Avelyn looked at Elbryan as if he expected the ranger to protest. How could Elbryan, so obviously in love with Pony, allow her to go?
But Avelyn didn't fully understand the nature of that love.
"And I will stand by Pony's side," the ranger said firmly. "And by Avelyn's."
The monk's expression was one of sheer incredulity.

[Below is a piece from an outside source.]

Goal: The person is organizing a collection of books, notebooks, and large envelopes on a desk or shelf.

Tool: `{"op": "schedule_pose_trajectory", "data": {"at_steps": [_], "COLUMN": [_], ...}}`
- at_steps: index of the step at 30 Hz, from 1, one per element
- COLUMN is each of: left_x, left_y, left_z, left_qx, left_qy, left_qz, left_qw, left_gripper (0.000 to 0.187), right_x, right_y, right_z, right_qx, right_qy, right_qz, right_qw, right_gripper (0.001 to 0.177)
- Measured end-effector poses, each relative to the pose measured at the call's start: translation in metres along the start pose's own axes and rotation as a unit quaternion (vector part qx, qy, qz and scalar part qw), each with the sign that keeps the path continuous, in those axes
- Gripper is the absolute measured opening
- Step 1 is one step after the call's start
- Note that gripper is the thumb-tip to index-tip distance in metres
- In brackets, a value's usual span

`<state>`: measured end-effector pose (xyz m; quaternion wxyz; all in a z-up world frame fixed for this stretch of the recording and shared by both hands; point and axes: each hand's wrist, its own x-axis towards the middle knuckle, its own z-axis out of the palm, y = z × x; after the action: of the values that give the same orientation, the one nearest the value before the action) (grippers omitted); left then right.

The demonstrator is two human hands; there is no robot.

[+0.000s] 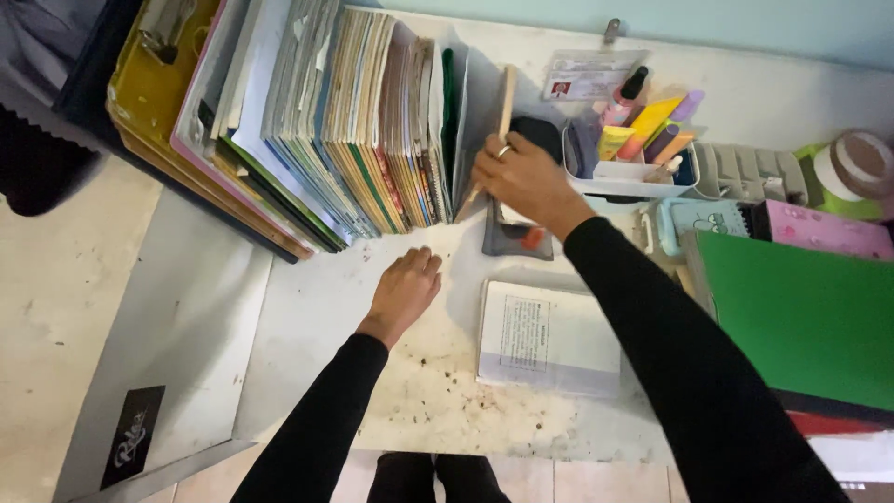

"Was not Terranen Dinoniel an elf-trained ranger?" Elbryan asked, looking about and finally settling his gaze on Juraviel and Tuntun.
"He was half-elf, as well," Tuntun put in, as if that fact put the legendary hero somewhat above Elbryan's station.
"Then I will have to go along to make up the other half," Juraviel said somberly. He met Tuntun's wide-eyed stare without surprise. "With Lady Dasslerond's blessings, of course," he said. "Ho, ho, what!" Avelyn burst out suddenly, surprised and obviously pleased by the unexpected support. But the boisterous moment could not last, not with so grim a prospect as a journey to the Barbacan before them. The monk looked in turn at each of them and nodded, then walked off to be alone with his conscience and his courage.
When Elbryan and Pony left the elves, they were surprised to find an eavesdropping friend, standing only a dozen or so paces into the forest, unseen and unheard despite his great bulk.
"Ah, but I knew it'd come to this," Bradwarden said. "Humans" — the centaur spat derisively — "always thinking o' ways to be remembered." He shook his head. "Get yer saddlebags for me, then, yell need one to carry supplies, and better if that one knows how to get away from trouble."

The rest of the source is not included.